Sunday 23 December 2012

"Same old same old" this Christmas?

The white Christmas of 2010

Definitely not my usual type of blog today, but then it’s not a “usual” time of year is it?  As I write this on Sunday 23rd Dec 2012 shops up and down the country are gearing up for the onslaught of shoppers half of whom are fueled by blind panic that the shops will be closed for one whole day.  The other half are driven by a mixture of annoyance and relief that the Mayans were wrong all along and, having left their pressie buying until after the 21st on the off chance, now have only 72 hours to cram it all in.

Christmas is a time of year for traditions but sadly for many people that tradition appears to be complaining about everything; the shops are too busy, it’s all got too commercialised, Uncle Bob gets up too early and the kids are too loud.  “It’s the same thing every year and I’m sick of it” I overheard one particularly festive shopper hiss.    Well, we’re doing much the same thing this Christmas that we’ve done for the past 10 years or so and I couldn't be happier.  We’re staying with the same people, eating the same foods, watching many of the same movies and, when we pull the crackers, telling jokes we’ve all heard a hundred times before but still laughing at them anyway.
Move along - nothing to see here...

Why am I so happy and so easily pleased by such mundane and repetitive things?  Well this year, within my immediate circle of friends, there are folks who have lost loved ones far too young to cancer; there are some who have been affected by a partner walking out and others who will be spending Christmas visiting desperately ill children or parents in hospital.    (One friend in particular - the lovely Ian Mooney - lost his wife, his job and his beloved dog during 2012.  He’s currently taking the slow train from St Petersburg to China and you really should follow his blog here.)

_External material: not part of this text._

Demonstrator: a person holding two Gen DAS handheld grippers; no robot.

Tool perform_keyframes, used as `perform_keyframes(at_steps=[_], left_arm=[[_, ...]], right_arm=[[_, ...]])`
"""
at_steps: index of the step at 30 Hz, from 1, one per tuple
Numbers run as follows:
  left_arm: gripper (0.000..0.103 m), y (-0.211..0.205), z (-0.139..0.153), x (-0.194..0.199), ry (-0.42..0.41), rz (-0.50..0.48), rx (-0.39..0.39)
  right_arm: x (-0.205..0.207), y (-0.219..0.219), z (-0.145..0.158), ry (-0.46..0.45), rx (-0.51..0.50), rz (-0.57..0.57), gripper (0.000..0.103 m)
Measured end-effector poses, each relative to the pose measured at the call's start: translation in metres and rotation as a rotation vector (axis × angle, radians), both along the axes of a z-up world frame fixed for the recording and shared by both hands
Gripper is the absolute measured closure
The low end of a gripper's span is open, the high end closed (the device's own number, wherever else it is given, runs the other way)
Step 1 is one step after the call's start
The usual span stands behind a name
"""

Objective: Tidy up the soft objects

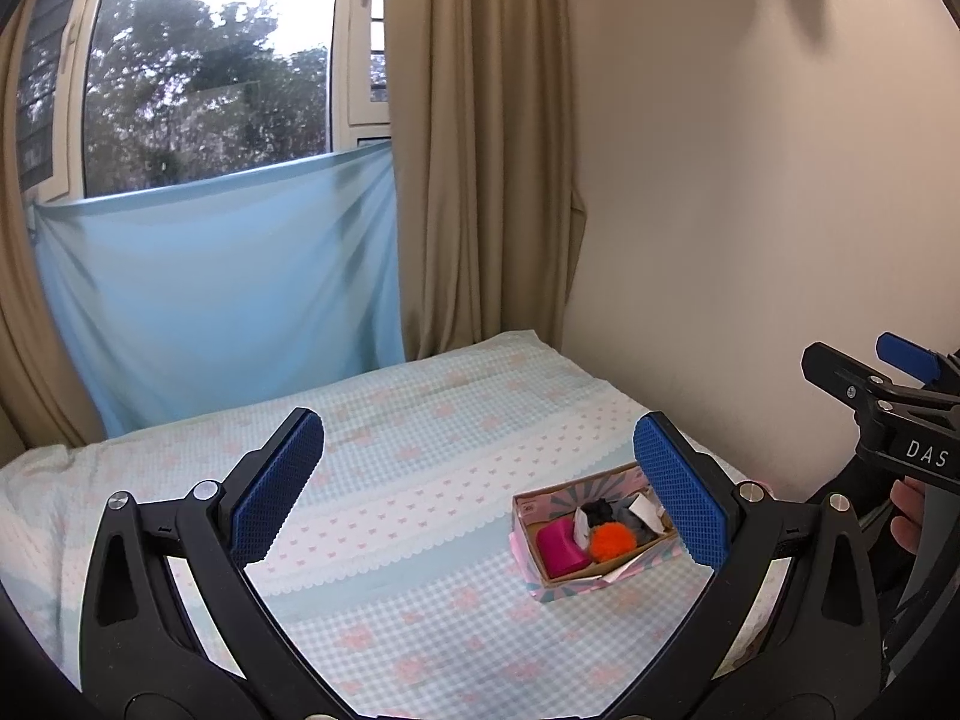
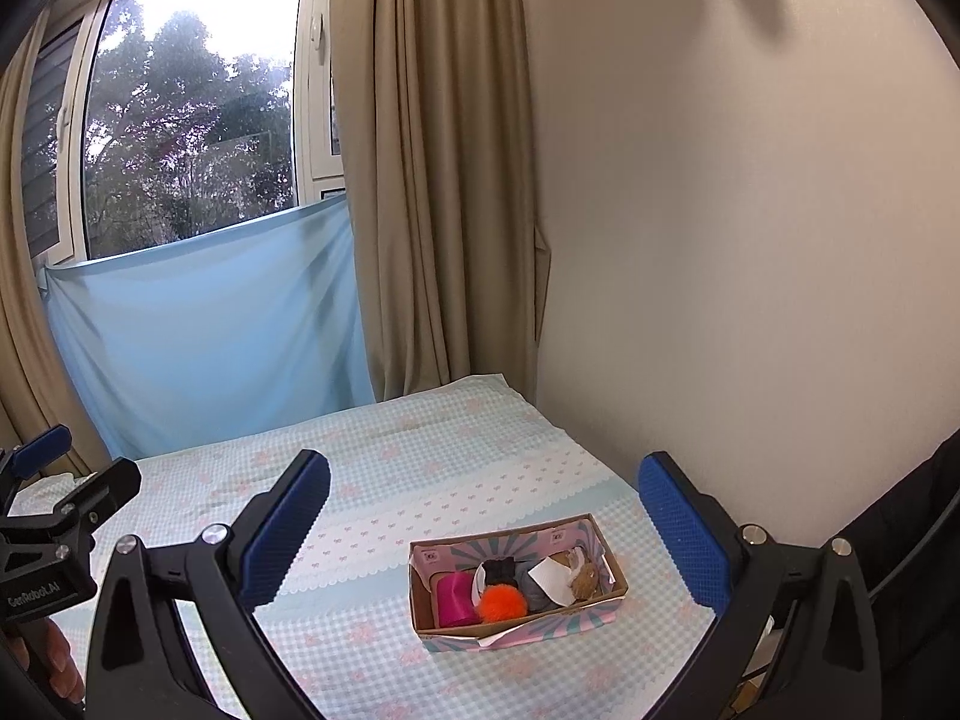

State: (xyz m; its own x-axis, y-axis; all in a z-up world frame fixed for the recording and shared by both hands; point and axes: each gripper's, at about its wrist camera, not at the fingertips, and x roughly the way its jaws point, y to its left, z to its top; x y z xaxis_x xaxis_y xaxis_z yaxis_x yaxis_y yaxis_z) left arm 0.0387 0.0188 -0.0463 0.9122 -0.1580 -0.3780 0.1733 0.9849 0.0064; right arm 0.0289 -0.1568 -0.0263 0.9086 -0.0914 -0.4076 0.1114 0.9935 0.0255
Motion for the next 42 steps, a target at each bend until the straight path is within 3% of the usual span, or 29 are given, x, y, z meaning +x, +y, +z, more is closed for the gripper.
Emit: perform_keyframes(at_steps=[29,42], left_arm=[[0.000,0.005,0.003,0.001,0.003,0.013,-0.014],[0.000,0.005,0.005,-0.005,-0.073,0.040,0.005]], right_arm=[[0.004,0.004,0.002,-0.002,0.001,0.001,0.001],[0.011,0.006,0.001,0.001,0.005,0.007,0.001]])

Our Christmas Day routine runs something like this: sedate and gentle breakfast with the parents to fortify us for the day ahead.  By 11am at the latest we will be up to our necks in brothers, sisters and over excited nephews.  Chaos will then ensue for a minimum of 12 hours during which time vast quantities of food will be eaten, bottles will be emptied, pressies will be opened and a crafty 40 winks will be grabbed on the sofa while someone else is entertaining the kids.

Another tune anyone?
A quick scan through the headlines reminds us that for many thousands of people Christmas 2012 will be unexpectedly different to Christmas 2011; there will be an unfillable gap at the table, a tradition that can’t be followed and an irritating habit which, however annoying at the time, is now desperately missed.  So yes, my Christmas will be the “same old same old” and for that I am deeply and profoundly grateful.  I only hope my relatives feel the same way when I’m well into my second bottle of fizz and singing merrily along to my 337 “classic” Christmas tunes.

Monday 17 December 2012

Learning to play nicely.

Let's face it, I've not made any secret of the fact that we can be pretty anti-social hikers, so meeting up with all the lovely Twitter folks was always going to scare me a little.  Not only was this the first time we'd managed to come along on one of the Twitter walks but it was the first group walk I'd ever been on.  Ever, ever, ever.  I'm sure others from the group will tell all about the route (a challenging but fun hop up Skiddaw from Latrigg then down via Bakestall to the Cumbria Way and back to Latrigg via Skiddaw House) so I'll leave that part to them and instead concentrate on what I learned from my first ever group hike.
Memorial on the initial climb from Latrigg.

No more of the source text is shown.